Segment Start: GIVEN DATA

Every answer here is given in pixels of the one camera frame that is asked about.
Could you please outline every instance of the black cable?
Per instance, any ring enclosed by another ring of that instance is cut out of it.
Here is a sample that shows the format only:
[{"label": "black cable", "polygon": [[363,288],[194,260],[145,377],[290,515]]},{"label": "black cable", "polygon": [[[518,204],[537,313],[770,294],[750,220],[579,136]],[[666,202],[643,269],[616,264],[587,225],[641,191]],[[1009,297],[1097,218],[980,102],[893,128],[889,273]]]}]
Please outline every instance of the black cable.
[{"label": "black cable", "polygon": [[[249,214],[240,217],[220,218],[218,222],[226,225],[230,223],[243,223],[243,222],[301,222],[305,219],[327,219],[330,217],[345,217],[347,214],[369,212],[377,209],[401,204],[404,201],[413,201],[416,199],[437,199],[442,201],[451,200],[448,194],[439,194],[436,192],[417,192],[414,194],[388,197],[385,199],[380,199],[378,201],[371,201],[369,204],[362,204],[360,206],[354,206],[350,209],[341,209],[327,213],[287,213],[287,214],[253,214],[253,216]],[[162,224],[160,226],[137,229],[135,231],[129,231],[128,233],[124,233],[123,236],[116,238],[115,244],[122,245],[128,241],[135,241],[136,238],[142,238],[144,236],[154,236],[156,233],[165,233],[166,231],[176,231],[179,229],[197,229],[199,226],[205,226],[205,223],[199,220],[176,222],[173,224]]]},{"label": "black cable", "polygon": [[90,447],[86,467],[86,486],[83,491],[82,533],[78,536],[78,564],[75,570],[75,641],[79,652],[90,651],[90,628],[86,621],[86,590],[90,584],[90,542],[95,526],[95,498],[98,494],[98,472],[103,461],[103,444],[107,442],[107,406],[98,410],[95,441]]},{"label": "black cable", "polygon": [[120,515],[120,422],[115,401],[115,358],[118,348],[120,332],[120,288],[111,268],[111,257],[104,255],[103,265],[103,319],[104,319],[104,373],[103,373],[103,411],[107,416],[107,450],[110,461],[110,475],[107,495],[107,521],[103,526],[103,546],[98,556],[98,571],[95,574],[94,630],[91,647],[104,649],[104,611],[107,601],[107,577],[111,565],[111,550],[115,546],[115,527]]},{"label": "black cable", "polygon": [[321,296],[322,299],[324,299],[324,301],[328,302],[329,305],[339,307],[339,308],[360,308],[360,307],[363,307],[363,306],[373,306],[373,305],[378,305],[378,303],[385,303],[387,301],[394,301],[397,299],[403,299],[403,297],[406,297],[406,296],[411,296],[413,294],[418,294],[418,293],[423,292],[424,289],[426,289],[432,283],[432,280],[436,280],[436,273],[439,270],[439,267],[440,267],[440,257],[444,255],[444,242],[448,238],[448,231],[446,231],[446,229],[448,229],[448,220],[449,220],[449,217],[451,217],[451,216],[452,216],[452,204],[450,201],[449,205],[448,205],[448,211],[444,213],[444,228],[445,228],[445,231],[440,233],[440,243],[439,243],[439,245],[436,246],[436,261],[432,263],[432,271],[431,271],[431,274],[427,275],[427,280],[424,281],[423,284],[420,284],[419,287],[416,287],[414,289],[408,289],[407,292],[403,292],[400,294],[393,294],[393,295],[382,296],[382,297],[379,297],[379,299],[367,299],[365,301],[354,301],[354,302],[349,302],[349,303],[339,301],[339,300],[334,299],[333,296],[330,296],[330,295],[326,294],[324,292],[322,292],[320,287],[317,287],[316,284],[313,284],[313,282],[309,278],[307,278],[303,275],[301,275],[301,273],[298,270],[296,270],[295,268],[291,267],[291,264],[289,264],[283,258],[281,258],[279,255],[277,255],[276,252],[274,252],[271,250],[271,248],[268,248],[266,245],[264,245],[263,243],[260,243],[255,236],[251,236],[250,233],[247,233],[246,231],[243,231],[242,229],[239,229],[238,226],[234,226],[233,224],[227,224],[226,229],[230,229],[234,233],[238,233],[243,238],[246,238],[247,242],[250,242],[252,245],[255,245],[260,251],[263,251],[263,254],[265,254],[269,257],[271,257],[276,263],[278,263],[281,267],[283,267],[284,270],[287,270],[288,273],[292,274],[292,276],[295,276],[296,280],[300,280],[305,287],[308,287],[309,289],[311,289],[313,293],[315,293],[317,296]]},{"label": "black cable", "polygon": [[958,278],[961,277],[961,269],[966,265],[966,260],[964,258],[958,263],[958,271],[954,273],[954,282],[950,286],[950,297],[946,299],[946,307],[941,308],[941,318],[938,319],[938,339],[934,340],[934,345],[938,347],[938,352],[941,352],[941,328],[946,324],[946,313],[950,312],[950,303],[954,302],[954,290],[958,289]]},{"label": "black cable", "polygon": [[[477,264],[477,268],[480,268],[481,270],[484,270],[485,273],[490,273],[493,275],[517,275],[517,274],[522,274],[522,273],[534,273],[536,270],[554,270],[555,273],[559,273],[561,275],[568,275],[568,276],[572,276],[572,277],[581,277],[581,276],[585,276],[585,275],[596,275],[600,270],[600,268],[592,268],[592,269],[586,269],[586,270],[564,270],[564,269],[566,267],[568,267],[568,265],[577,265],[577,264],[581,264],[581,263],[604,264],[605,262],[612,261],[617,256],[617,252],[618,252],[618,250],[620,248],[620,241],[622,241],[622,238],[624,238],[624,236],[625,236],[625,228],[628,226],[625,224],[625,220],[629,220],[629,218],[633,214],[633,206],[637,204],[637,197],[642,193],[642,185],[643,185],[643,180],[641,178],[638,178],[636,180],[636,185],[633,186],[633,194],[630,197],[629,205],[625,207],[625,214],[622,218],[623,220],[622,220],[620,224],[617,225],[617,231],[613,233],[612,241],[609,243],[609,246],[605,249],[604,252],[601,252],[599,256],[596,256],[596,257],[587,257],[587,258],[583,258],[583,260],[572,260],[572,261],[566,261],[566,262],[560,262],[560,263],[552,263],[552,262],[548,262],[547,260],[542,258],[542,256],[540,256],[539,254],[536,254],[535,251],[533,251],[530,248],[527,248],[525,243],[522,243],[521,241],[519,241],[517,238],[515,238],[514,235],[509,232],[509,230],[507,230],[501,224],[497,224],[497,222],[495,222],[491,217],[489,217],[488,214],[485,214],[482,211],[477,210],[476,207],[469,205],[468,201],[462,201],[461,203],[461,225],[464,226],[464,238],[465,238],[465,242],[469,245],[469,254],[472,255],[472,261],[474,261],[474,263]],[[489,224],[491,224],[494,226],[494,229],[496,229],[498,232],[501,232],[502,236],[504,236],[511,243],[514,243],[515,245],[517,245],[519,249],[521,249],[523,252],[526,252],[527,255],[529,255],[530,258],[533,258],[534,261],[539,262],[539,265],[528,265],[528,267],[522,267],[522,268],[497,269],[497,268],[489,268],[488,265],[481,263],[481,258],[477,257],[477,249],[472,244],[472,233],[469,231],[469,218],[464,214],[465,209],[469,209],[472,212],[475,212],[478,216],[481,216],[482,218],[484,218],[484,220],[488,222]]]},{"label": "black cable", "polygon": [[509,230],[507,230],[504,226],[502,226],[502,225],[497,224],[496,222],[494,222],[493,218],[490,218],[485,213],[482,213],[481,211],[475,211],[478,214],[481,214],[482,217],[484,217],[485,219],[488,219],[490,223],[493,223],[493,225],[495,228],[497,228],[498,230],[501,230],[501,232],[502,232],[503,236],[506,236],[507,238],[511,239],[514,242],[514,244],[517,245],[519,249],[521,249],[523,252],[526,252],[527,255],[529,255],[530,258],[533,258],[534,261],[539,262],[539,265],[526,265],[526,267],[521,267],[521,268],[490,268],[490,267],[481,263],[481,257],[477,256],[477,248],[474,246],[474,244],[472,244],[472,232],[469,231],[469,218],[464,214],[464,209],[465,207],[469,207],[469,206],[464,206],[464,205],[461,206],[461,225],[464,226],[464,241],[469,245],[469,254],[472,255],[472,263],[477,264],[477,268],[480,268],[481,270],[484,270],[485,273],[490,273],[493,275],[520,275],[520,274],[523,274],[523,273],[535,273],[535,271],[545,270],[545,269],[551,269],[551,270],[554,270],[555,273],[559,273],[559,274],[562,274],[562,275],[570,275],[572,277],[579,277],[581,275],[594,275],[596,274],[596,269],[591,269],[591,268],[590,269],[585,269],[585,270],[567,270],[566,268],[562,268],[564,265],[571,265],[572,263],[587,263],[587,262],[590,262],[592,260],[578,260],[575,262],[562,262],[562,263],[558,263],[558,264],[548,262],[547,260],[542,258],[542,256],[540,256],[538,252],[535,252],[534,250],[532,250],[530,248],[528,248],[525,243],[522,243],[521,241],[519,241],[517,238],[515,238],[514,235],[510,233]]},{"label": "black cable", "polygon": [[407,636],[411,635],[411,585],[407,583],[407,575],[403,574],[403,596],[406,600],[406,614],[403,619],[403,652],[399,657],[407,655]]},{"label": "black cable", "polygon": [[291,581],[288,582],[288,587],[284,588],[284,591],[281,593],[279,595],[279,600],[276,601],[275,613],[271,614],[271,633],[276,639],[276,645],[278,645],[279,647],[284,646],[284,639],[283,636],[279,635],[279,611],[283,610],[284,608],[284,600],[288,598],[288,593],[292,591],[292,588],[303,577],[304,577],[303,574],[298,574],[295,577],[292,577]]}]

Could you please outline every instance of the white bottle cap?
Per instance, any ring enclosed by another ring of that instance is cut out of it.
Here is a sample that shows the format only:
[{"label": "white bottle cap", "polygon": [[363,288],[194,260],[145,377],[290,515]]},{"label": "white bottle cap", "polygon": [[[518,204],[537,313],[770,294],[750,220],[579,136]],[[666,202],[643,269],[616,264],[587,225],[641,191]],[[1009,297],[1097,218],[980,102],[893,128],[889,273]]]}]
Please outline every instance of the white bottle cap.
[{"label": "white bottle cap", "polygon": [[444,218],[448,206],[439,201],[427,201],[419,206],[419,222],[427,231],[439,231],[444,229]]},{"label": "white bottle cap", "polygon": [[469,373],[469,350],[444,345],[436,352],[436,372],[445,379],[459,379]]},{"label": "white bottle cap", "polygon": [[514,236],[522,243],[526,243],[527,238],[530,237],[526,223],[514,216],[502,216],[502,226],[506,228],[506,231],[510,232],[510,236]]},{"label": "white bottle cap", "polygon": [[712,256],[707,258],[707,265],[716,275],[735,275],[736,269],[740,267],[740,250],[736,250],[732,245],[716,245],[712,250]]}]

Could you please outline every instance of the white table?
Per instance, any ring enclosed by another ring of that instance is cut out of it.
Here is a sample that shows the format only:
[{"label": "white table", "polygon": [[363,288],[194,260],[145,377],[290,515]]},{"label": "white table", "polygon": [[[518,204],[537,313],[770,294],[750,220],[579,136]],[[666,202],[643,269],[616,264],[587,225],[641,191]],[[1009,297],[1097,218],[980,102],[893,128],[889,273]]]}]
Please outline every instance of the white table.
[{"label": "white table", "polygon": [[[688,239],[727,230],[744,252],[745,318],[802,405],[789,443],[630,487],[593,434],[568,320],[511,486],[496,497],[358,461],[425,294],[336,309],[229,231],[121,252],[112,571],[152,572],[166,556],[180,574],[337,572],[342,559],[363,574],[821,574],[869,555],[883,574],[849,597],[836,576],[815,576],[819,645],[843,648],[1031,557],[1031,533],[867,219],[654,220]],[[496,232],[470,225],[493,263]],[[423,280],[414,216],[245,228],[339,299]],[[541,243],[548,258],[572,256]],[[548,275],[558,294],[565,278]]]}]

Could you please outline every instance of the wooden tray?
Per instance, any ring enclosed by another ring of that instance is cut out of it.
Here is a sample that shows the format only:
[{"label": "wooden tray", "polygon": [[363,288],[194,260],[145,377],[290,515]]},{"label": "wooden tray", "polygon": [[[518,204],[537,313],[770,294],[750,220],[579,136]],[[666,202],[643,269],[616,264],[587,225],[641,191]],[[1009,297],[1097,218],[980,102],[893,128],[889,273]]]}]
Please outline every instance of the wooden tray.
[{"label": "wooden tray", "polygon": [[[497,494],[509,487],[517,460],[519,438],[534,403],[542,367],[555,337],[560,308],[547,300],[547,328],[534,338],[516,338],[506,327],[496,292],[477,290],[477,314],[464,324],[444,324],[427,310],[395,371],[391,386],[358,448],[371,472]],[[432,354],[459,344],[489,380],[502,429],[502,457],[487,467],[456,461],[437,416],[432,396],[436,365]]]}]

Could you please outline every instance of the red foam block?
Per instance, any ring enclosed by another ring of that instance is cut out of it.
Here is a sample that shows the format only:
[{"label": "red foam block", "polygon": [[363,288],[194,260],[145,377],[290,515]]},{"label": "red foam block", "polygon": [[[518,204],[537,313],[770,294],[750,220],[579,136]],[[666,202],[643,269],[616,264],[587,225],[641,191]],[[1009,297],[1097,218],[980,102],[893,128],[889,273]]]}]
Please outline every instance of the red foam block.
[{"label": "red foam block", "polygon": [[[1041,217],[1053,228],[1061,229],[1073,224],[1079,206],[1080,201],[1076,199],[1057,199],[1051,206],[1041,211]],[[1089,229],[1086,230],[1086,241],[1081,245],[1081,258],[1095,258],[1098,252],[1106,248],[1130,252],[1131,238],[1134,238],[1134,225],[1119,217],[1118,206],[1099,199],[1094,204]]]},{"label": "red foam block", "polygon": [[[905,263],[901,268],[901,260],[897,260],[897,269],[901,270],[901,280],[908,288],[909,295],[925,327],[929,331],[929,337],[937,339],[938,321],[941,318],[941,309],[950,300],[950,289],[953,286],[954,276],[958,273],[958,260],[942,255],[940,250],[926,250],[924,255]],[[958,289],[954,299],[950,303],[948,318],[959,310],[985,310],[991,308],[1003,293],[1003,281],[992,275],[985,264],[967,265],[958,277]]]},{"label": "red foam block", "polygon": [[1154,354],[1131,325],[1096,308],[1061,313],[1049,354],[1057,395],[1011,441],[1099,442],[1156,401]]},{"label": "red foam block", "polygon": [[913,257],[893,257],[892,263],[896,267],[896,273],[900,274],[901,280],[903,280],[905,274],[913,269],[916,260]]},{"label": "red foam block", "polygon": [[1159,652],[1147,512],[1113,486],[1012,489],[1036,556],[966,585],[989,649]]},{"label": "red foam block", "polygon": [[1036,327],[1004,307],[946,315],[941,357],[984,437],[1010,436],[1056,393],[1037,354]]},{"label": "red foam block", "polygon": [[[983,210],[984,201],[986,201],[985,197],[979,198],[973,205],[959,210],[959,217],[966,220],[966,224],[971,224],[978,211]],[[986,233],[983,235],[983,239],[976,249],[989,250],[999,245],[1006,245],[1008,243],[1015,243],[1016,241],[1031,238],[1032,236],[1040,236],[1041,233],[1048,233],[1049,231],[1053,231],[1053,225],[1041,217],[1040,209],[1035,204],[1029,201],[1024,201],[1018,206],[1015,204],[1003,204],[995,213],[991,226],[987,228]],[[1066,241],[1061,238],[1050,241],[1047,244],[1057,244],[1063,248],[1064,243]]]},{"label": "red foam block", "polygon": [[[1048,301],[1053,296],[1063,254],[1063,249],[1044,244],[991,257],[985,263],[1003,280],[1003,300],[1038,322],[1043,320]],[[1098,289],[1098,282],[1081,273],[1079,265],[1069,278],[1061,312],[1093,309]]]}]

Segment End: GIVEN DATA

→ **AIM OF THE EXERCISE**: Give only the number of lines in the material above that hold the word "Could".

→ **SOLUTION TO THIS PROBLEM**: 5